TASK DESCRIPTION -> Please say how many lines in the records below contain the word "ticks". Give only the number.

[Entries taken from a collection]
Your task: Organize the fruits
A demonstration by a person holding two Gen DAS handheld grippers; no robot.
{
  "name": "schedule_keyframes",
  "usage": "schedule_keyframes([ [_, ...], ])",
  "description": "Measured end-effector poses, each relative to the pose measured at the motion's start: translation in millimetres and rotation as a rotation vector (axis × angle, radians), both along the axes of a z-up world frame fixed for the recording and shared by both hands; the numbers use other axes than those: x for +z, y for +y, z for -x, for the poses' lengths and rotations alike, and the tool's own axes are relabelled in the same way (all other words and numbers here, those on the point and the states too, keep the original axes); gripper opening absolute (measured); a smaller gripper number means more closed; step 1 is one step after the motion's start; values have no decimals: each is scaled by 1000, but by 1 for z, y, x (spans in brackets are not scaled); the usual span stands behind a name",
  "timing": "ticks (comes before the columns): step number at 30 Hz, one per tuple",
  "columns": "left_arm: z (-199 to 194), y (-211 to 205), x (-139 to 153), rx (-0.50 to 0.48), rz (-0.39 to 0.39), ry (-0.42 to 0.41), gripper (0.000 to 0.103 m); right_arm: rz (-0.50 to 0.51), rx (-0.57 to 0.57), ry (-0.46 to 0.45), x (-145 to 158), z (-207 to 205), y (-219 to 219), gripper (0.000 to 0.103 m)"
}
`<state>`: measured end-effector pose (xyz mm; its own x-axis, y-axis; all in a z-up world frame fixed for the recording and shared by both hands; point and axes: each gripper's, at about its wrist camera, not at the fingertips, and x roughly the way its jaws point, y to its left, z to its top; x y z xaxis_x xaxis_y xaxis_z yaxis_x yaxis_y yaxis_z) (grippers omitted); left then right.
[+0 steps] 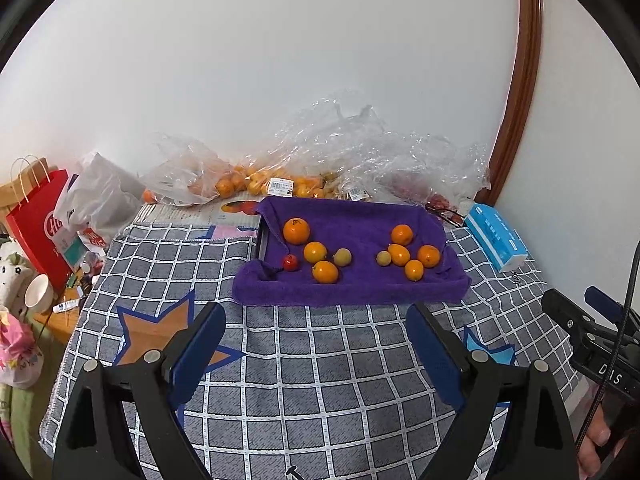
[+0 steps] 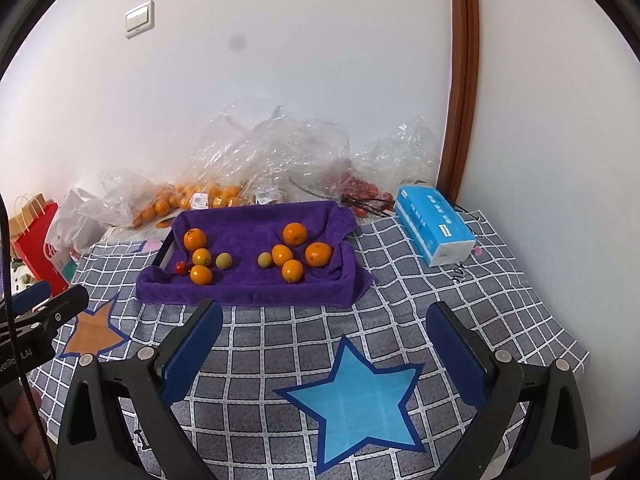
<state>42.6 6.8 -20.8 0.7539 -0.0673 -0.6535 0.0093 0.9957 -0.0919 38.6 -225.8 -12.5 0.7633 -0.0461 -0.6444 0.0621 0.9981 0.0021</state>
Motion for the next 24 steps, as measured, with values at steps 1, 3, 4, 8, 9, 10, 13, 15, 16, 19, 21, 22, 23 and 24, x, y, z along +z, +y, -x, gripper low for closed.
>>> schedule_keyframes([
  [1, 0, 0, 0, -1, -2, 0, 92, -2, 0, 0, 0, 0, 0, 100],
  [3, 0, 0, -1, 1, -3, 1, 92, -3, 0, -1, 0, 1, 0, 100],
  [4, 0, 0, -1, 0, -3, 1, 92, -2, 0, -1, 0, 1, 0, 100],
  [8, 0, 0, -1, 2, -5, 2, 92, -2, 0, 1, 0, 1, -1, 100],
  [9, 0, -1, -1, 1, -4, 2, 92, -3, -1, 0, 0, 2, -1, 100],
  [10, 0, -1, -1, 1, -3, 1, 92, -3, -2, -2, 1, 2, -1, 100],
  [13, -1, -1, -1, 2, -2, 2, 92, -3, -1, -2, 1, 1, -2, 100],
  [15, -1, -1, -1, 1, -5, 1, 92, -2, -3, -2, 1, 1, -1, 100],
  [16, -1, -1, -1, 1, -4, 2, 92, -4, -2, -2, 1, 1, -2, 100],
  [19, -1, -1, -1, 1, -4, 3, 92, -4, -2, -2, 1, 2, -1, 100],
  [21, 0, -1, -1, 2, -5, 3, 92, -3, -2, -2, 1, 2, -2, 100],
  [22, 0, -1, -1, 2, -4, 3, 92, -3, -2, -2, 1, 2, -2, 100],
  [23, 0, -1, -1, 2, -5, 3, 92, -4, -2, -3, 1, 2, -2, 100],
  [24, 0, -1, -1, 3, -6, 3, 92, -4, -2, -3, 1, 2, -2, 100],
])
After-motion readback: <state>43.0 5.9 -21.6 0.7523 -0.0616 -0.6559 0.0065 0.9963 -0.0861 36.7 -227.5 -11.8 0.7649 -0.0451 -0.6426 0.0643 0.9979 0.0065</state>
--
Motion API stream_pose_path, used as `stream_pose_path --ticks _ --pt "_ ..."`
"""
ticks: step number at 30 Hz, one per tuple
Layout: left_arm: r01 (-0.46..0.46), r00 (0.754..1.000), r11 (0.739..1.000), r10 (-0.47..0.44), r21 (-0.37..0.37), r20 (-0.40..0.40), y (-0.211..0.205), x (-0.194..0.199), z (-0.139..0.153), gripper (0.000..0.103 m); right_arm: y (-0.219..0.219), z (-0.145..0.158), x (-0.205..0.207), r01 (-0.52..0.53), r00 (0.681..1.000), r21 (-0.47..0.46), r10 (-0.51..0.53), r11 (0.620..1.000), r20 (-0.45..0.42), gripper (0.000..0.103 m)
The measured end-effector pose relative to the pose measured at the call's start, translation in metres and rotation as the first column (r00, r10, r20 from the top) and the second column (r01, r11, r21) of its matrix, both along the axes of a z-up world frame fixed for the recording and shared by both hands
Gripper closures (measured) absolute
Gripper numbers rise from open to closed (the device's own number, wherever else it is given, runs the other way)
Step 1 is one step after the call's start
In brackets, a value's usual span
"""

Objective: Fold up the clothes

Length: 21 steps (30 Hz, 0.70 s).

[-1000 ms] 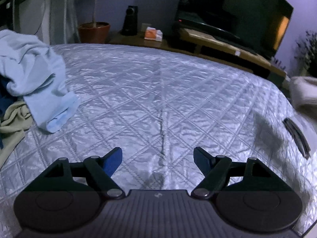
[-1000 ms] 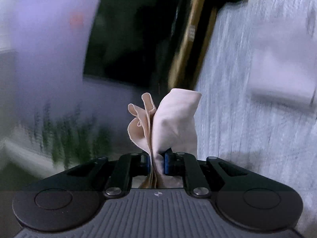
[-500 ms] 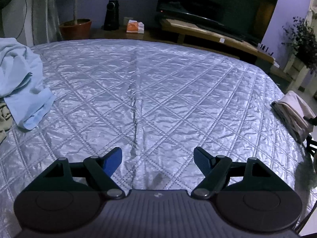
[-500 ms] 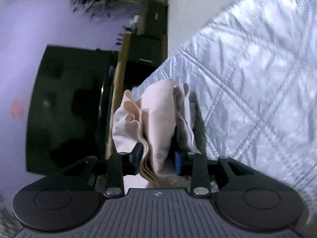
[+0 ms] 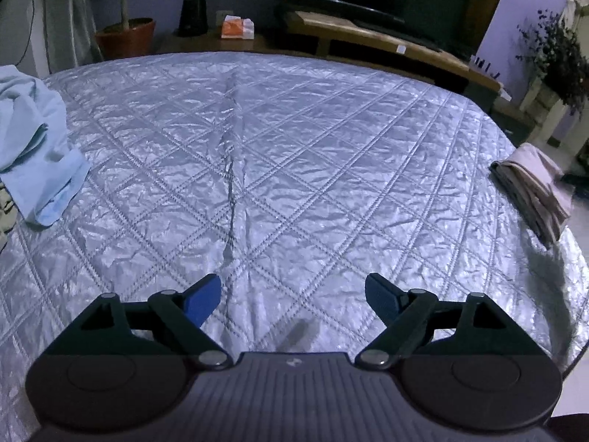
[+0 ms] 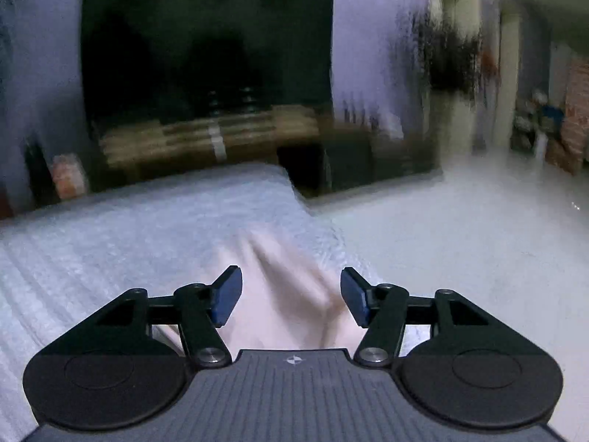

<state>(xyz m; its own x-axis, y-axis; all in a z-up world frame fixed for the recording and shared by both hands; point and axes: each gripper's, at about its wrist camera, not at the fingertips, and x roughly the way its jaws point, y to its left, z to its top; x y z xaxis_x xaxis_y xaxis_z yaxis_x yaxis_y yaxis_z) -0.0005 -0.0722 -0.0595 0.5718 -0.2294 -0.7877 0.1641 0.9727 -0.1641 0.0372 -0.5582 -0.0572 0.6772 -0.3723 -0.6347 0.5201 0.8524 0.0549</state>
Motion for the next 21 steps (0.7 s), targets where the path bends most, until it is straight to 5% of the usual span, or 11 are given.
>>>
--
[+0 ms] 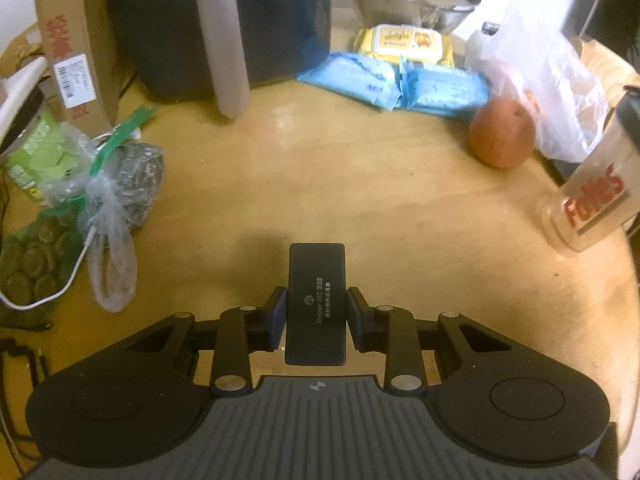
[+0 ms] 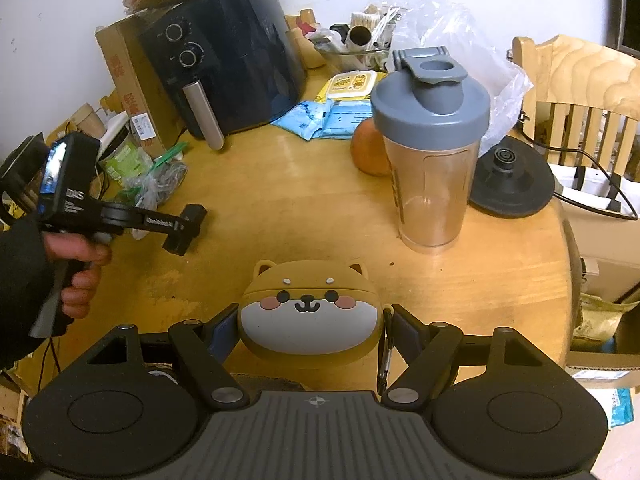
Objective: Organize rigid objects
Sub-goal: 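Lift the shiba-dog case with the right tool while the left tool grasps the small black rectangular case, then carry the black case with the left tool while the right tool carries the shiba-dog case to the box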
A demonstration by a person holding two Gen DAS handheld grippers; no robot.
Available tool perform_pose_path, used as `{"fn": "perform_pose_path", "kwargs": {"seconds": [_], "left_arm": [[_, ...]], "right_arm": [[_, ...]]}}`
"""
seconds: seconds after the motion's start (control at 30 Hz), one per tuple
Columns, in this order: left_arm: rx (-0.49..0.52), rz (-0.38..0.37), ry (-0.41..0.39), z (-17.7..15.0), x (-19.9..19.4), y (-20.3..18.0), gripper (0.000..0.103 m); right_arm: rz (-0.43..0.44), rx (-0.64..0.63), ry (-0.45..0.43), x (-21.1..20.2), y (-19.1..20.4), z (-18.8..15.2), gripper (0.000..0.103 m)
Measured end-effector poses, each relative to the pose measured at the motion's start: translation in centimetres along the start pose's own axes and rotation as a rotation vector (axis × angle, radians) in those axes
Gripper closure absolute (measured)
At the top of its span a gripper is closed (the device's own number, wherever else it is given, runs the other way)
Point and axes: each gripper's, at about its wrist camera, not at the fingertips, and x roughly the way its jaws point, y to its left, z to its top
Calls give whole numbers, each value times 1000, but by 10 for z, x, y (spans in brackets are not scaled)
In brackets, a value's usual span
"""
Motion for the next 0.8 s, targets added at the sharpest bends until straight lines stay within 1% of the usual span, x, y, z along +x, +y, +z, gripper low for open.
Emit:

ANSWER -> 3